Her crossover project “Transience” binds piano performance (24 Preludes, op.11 by Alexander Scriabin, Sonata No.3 by Carl Vine) with the simultaneous live creation of a painting on stage (projected onto the background for the audience to see the entire process) while the music is being performed.

Most human beings have virtually 'seen' something upon hearing musical sounds of any type, style, genre, and instrumentation; often, the senses are more interconnected than they seem to be. They tend to respond with several of them, when only one is affected. Some people have an ability to see colors connected to musical sounds (synesthesia): in this case, they are either naturally synesthetic, (the relation happens on its own) or exactly the opposite, meaning they use a thoroughly-developed complex system of relativity between musical tones and color shades.

Alexander Scriabin (1872-1915) was in the latter group: although many do believe that he was naturally synesthetic. There are studies that clearly display a detailed scientific approach to the concept. He developed as an interdisciplinary composer throughout his entire life. In “Prometheus, the Poem of Fire,” he even notated a part for lights of various colors in the orchestral score, as well as has planned doing so for the unfinished “Mysterium.” However, he was not as specific regarding his early works. This proved challenging for the Intertwining Arts team as they created this project.
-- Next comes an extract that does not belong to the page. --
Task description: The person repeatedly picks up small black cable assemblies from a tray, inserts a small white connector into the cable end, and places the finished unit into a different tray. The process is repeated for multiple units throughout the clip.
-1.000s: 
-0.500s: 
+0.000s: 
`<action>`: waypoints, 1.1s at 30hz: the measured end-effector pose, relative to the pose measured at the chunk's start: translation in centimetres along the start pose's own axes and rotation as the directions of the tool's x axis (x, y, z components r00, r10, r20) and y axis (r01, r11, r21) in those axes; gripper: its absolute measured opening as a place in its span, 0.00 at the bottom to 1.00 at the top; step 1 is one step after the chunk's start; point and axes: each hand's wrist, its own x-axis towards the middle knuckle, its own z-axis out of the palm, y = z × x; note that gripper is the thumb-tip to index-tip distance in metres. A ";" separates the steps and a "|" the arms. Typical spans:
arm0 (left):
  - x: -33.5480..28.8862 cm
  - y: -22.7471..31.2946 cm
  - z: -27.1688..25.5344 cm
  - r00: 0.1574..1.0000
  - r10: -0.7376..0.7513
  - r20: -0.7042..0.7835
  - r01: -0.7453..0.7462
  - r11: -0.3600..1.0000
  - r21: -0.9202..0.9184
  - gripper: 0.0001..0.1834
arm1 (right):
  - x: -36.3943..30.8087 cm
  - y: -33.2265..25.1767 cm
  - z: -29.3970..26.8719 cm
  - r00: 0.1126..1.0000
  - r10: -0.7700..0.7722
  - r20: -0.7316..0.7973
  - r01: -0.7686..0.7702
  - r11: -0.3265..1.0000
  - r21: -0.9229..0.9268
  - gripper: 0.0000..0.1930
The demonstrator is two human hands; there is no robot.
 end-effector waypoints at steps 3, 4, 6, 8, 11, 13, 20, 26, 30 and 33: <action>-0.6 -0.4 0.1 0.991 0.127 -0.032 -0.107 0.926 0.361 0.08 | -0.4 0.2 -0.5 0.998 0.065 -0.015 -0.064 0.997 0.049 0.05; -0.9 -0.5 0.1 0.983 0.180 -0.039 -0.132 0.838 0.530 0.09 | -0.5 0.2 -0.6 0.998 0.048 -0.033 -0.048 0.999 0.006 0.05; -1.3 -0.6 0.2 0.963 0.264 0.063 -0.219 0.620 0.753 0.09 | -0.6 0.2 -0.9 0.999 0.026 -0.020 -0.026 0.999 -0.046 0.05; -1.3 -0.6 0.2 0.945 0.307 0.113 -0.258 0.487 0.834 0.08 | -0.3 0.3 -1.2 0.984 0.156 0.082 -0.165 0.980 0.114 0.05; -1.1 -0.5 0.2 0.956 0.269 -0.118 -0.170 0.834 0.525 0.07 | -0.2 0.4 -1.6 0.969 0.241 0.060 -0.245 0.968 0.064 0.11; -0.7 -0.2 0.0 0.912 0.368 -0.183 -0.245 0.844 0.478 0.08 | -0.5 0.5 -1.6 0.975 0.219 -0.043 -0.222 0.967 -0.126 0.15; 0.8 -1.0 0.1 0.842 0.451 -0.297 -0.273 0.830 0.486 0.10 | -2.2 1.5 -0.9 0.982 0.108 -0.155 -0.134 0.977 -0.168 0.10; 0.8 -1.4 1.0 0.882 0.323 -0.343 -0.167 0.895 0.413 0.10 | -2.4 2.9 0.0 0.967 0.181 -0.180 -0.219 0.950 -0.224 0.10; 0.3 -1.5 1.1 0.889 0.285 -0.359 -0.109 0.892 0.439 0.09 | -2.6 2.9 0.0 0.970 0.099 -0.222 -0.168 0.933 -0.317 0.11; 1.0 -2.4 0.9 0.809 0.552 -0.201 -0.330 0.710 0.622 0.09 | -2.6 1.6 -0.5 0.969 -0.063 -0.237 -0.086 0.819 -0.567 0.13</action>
The Preludes would lead the first half of the project through a journey of diverse impressions, emotions, and feelings: often sudden and transience. Through these, the visual performance would be developed to its fullest capacity and bloom during the Third Piano Sonata of Carl Vine, a contemporary Australian composer (b.1964). The Sonata is a piece of a different scope: nearly a thoroughly-composed, large, and deep work.

Many musical and visual works are presented as finished products, relying largely on the audience's imagination. Therefore, it is essential for the Intertwining Arts team to bring in the very element of live creation to stage theatrically.